The Problem
The globalization of the world economy was initiated by the creation of the General Agreement on Tariffs and Trade (GATT).
The GATT was a revolving contractual agreement between governments, erected in honour of economic efficiency and comparative
advantage. In 1947 these two beacons offered light to a world recently ravaged by war, stalked by poverty and riven by
suspicion between countries. Through free trade, regulated by this agreement between those same countries, it was hoped that
all the people of the world would be able to establish decent livelihoods.
Simple rules were made to guide this trade rules that, in addition to preventing arbitrary discrimination between identical
products from different GATT members, required also that there be no trade discrimination between identical products made
using different PPMs. However, the worlds economy and indeed its ecology and human society was not that simple in 1947. It
is certainly far more complex now. The understanding of this is growing, from grass roots to senior government levels, along
with the realization that new economic policies and rules are needed to reflect this complexity and to direct the world
towards sustainable development.
A part of this complexity was reflected in the GATT from the very beginning. Article XX of the founding agreement provides
for exceptions to even the golden rules; exceptions to protect human, animal and plant life and health; to protect human
morals; to conserve "exhaustible" natural resources; and perhaps most interestingly to define products produced by prison
labour as "unlike" other, physically identical products. This is the point where the importance of how a product is made, of
"process and production method" (PPM), was first recognized in the GATT. In this case it was a recognition that an unfair
price advantage could be gained on world markets by exploiting captive labour. It was considered that the immorality of the
practice, and the temptation to succumb to it due to the substantial reduction in production costs it allowed, constituted an
advantage so unfair that it could undermine the entire trading system. Hence the exception to allow differential treatment of
goods produced by prison labour.
Since that time it has become quite clear to the people and their governments that with increasing numbers of people on the
planet, the question of how they make a living has become crucial to their ultimate survival. Unless the economic activities
which generate wealth are conducted with careful regard for the environment and natural resources on which we all ultimately
depend, the livelihoods generated will undercut life itself.
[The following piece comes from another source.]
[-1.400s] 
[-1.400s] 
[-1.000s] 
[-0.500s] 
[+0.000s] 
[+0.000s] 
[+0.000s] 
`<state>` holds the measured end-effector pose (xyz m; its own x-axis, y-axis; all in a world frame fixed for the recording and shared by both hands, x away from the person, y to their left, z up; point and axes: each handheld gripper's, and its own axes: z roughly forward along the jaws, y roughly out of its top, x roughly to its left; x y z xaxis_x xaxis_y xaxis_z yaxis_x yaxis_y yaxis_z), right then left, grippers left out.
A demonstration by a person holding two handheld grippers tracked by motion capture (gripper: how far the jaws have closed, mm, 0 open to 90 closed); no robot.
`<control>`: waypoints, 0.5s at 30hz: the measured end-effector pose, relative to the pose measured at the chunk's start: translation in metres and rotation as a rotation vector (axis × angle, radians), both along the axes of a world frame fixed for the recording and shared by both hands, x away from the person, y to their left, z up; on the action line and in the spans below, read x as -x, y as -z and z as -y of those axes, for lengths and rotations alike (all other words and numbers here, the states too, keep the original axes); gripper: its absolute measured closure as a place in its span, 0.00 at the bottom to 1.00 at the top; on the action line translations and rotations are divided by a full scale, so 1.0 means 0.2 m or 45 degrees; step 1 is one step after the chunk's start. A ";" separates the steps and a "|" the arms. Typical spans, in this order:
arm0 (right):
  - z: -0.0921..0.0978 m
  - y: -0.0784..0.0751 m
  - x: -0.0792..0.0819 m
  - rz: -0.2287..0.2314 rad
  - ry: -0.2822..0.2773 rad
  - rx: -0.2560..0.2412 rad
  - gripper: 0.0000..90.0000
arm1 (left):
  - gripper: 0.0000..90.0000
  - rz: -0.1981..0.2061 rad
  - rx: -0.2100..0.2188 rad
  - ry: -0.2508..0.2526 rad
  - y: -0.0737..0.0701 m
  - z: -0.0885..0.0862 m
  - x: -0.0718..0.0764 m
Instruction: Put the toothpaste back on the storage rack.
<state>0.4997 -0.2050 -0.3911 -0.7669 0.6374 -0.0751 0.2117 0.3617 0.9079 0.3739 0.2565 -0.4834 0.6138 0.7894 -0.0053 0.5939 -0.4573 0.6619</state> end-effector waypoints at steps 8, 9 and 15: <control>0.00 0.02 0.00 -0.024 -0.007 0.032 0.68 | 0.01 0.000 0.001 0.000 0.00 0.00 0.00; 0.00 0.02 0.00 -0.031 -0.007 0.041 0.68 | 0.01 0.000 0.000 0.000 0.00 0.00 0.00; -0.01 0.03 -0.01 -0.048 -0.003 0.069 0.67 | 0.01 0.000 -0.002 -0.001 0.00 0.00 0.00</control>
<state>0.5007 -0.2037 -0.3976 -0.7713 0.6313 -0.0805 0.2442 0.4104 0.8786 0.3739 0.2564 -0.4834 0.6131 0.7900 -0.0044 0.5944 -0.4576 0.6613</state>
Furthermore, unless the wealth generated is distributed
equitably between people and generations, social, economic and environmental justice within and between nations are
threatened.
These realities were recognized in the concept of sustainable development, formulated in the report of the World Commission
on Environment and Development in 1987, and subsequently elaborated in Agenda 21, signed at the Earth Summit in 1992. In the
negotiating processes which led up to those two meetings, both governments and civil society gradually came to understand the
implications of sustainable development; in particular that one cannot separate human welfare from that of the planet, and
that national and international policies must be coordinated and integrated to safeguard both. Securing human development
(increasing human welfare) and protecting the environment were seen to be inseparable necessities, not alternatives.
The understanding that was developed during the UNCED process led in many cases to proposals for policy reforms which centred
on changing PPMs on changing how economic enterprises are conducted so as to make them sustainable in social and
environmental terms. Much of that understanding is now enshrined in Agenda 21. For example, Chapter 8 on "Integrating
Environment and Development into Decision-Making" incorporates sections on choosing how one undertakes economic activities,
and ensuring that the social and environmental costs of those activities are "internalized" that is, fully accounted for.
Chapter 14 on "Sustainable Agriculture and Rural Development" sets out policies which support farmers employing those
particular methods of agricultural production which husband natural resources and protect the environment while feeding
people. In Chapter 30, on "Strengthening the Role of Business and Industry", actions are set out for the private sector which
would lead them to adopt "cleaner production" methods, and to account fully for the social and environmental costs of their
activities.
This has not happened in the context of the GATT, which became the World Trade Organization (WTO) in 1995, where the issue of
PPMs has unfortunately tended to be polarized along North-South lines. In this context, environment and development have
become separated, and are even seen as being in conflict. Yet in reality many of the PPMs that are bad for the environment
are also bad for development. If the issue is not addressed, it will play into the hands of those who currently profit from
environmentally damaging and poverty enhancing PPMs.